TASK BRIEF
Every line below from the one containing "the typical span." through the one containing "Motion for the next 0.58" is to be printed exactly, with the pictures omitted.

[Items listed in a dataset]
┄┄┄┄┄┄┄┄┄┄┄┄┄┄┄┄┄┄┄┄
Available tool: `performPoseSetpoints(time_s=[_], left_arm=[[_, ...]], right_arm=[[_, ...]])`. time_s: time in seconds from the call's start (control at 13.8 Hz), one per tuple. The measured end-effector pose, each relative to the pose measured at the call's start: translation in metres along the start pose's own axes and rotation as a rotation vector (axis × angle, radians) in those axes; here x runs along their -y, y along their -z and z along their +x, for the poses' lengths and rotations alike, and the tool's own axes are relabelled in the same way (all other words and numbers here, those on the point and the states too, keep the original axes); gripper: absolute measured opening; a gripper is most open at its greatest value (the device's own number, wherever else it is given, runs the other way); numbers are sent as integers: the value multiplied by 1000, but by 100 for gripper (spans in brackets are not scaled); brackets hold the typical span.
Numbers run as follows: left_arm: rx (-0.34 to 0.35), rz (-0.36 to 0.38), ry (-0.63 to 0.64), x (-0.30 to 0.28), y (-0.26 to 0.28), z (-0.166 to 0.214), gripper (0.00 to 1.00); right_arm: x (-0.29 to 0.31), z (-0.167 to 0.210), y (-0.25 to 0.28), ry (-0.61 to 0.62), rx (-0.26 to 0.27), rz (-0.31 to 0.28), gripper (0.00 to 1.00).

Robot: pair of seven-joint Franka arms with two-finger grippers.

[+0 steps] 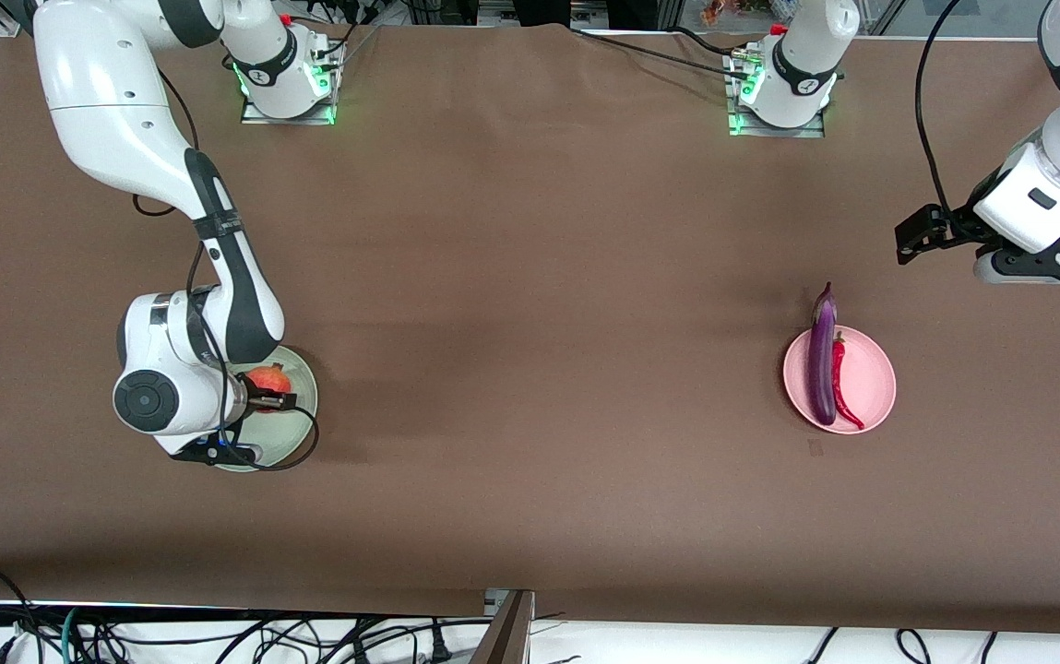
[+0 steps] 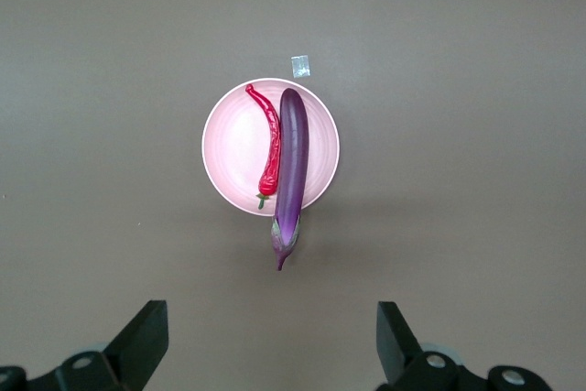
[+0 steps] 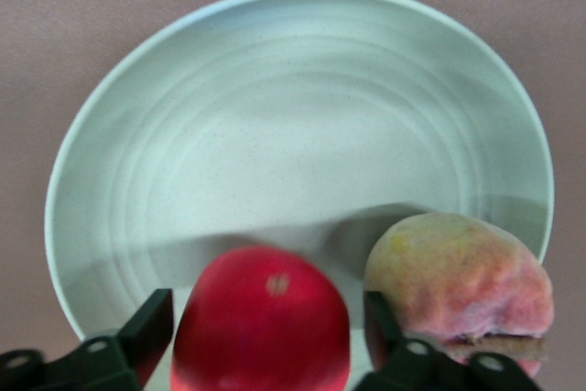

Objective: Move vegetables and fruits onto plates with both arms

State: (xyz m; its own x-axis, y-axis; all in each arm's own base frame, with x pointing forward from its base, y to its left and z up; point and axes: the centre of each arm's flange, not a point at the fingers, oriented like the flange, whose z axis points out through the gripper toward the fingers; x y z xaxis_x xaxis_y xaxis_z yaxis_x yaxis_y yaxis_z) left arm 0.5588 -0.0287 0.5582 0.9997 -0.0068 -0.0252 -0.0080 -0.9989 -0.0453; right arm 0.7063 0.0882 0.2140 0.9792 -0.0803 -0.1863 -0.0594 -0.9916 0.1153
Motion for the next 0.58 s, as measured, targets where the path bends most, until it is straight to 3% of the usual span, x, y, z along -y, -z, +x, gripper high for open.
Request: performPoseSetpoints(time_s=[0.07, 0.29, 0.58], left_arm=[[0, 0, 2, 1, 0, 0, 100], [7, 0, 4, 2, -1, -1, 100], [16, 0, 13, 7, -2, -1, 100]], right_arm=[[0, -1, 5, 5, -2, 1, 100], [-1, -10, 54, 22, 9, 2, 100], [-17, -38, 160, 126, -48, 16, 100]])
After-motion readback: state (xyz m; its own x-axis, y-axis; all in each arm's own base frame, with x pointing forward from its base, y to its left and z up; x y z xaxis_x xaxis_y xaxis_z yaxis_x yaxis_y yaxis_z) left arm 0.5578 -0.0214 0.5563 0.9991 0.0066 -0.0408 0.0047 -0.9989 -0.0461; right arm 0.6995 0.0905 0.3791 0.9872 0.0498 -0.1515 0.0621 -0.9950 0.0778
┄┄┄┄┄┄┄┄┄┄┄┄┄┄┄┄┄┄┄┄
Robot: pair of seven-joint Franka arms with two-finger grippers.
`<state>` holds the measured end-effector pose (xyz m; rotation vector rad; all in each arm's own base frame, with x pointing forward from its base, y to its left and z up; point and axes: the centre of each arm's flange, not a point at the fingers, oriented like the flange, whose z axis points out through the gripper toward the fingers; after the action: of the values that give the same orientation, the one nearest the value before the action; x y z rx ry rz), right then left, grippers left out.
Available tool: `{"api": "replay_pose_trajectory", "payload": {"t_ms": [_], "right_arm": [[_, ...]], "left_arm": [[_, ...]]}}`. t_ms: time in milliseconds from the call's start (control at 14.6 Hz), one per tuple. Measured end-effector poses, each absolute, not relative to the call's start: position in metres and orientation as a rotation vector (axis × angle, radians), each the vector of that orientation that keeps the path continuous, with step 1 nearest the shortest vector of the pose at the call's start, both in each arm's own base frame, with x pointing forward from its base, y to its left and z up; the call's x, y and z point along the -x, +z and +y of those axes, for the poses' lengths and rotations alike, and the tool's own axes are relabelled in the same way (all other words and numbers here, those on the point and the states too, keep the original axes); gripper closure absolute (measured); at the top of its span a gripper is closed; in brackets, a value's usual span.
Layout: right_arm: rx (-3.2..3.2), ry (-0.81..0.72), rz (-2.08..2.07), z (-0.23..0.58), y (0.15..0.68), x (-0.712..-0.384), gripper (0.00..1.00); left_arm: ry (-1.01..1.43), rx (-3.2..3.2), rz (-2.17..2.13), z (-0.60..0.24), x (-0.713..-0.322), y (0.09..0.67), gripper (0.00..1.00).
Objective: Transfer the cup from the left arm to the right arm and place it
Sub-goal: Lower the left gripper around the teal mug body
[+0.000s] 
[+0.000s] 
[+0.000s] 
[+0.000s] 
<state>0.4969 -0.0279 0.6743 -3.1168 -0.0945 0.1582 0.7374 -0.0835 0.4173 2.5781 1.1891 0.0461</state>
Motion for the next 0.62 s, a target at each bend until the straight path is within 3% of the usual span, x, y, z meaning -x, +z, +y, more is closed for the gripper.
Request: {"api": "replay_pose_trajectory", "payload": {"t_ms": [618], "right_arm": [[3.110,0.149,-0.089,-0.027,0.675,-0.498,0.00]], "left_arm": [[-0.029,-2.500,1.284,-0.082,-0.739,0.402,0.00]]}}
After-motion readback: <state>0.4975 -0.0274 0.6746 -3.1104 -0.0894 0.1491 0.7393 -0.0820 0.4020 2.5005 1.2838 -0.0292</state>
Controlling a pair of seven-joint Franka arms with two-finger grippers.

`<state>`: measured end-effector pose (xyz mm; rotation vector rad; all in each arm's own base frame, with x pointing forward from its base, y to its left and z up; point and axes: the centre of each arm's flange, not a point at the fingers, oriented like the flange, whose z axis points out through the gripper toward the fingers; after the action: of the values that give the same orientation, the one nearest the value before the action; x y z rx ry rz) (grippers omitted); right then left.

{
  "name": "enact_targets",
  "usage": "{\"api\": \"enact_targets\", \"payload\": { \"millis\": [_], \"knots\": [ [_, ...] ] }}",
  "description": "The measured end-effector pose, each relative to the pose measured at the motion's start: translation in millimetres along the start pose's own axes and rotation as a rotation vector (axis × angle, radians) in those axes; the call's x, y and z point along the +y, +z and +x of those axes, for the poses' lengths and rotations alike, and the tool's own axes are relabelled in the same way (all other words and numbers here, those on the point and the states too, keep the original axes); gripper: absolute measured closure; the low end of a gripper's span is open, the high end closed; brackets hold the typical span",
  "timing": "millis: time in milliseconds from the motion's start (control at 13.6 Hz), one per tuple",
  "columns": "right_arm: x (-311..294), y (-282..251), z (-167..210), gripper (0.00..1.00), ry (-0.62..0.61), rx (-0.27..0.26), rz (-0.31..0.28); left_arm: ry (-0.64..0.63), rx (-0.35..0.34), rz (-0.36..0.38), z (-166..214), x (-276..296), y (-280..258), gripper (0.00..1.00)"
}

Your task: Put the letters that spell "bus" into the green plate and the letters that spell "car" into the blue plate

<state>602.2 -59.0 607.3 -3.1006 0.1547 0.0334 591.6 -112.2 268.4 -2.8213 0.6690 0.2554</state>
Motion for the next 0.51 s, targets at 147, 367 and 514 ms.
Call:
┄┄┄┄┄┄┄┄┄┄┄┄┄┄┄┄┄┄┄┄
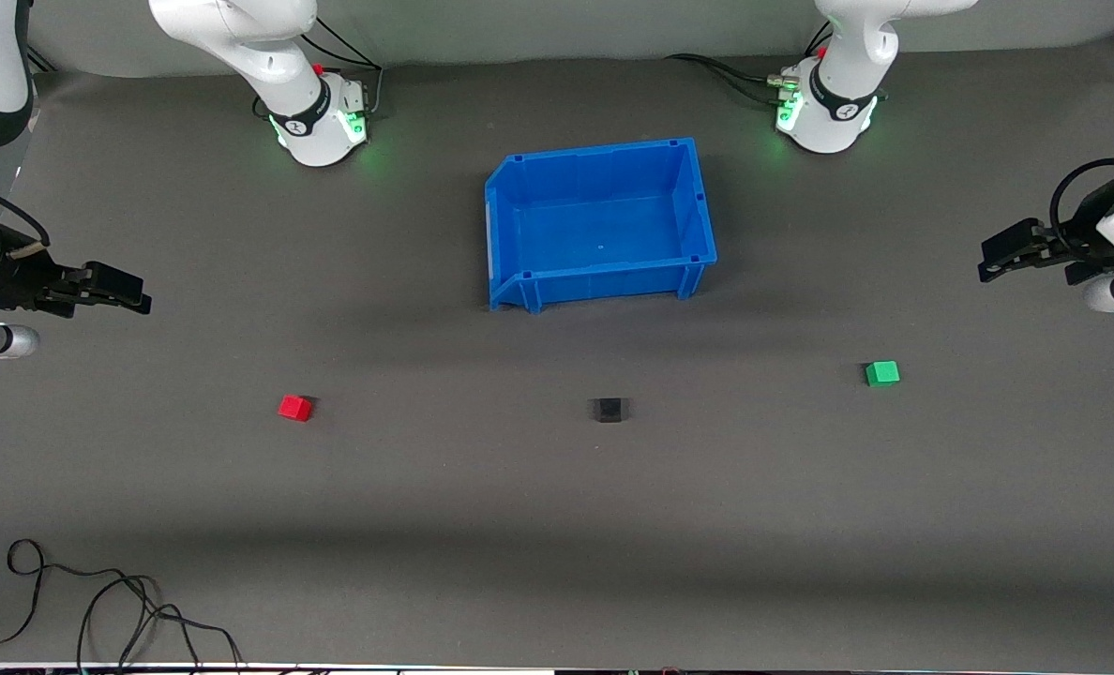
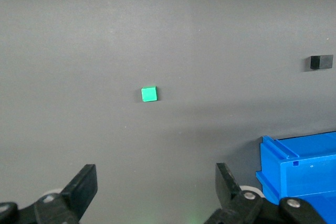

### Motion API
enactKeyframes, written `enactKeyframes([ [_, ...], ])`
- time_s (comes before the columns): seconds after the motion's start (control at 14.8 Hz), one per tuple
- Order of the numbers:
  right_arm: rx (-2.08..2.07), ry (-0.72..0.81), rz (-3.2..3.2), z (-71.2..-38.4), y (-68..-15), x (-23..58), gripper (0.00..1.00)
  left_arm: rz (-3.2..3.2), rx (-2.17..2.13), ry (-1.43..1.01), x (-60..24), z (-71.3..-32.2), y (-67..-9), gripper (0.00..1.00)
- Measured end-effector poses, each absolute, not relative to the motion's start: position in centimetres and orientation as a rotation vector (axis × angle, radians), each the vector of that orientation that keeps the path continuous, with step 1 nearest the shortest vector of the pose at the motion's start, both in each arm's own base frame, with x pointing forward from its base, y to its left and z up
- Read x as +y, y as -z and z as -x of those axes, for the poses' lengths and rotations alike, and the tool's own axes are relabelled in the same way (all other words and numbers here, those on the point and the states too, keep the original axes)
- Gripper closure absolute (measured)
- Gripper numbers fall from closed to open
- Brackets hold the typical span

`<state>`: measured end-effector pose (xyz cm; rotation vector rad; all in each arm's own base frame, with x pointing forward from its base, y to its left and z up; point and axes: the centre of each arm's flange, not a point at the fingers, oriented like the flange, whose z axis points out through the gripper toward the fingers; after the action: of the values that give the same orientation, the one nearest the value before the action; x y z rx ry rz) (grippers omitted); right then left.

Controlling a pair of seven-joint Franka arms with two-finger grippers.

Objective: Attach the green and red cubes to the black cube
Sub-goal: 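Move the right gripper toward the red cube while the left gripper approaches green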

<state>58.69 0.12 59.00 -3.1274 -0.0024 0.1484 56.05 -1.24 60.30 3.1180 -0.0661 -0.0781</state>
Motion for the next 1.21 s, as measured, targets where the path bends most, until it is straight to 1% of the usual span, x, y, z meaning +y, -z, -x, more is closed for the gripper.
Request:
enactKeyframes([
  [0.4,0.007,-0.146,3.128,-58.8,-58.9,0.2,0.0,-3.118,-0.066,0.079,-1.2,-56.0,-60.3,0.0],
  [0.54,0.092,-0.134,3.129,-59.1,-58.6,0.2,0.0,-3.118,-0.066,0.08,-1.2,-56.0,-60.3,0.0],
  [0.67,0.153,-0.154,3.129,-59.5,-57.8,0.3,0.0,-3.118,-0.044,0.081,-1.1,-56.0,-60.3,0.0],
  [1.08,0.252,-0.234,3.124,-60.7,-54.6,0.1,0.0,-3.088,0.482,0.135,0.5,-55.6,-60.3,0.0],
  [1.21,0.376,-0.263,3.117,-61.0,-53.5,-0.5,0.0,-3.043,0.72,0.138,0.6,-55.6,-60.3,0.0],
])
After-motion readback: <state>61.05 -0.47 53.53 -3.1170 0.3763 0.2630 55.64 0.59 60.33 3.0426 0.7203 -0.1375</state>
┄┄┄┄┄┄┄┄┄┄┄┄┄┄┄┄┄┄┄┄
ANSWER TO THE EXERCISE
Available tool: `performPoseSetpoints(time_s=[_], left_arm=[[_, ...]], right_arm=[[_, ...]])`. time_s: time in seconds from the call's start (control at 13.8 Hz), one per tuple. The measured end-effector pose, each relative to the pose measured at the call's start: translation in metres along the start pose's own axes and rotation as a rotation vector (axis × angle, radians) in those axes; here x runs along their -y, y along their -z and z along their +x, for the poses' lengths and rotations alike, and the tool's own axes are relabelled in the same way (all other words and numbers here, those on the point and the states too, keep the original axes); gripper: absolute measured opening; a gripper is most open at its greatest value (the device's own number, wherever else it is given, runs the other way); numbers are sent as integers: the value multiplied by 1000, but by 100 for gripper (spans in brackets are not scaled); brackets hold the typical span.
Numbers run as follows: left_arm: rx (-0.34 to 0.35), rz (-0.36 to 0.38), ry (-0.63 to 0.64), x (-0.30 to 0.28), y (-0.26 to 0.28), z (-0.166 to 0.214), gripper (0.00 to 1.00); right_arm: x (-0.29 to 0.31), z (-0.167 to 0.210), y (-0.25 to 0.28), ry (-0.61 to 0.62), rx (-0.26 to 0.27), rz (-0.31 to 0.28), gripper (0.00 to 1.00).

Robot: pair of seven-joint Franka arms with two-finger grippers.

[+0 steps] 
[+0 steps] 
[+0 steps] 

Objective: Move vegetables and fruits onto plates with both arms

State: (xyz m; its own x-axis, y-axis; all in each arm's own base frame, with x pointing forward from its base, y to its left and z up; point and axes: the centre of each arm's flange, not a point at the fingers, oriented like the flange, whose z axis points out through the gripper toward the fingers; x y z xaxis_x xaxis_y xaxis_z yaxis_x yaxis_y yaxis_z) left arm 0.5588 -0.0287 0.5582 0.9997 -0.0068 -0.0252 -0.0080 -0.9989 -0.0453; right arm 0.7063 0.0882 0.2140 0.9792 -0.0803 -0.1863 -0.0594 -0.9916 0.1153
Motion for the next 0.58 s, as measured, targets where the path bends most, until it is straight to 3% of the usual span, x, y, z along -y, -z, +x, gripper high for open.

There's no more to the answer.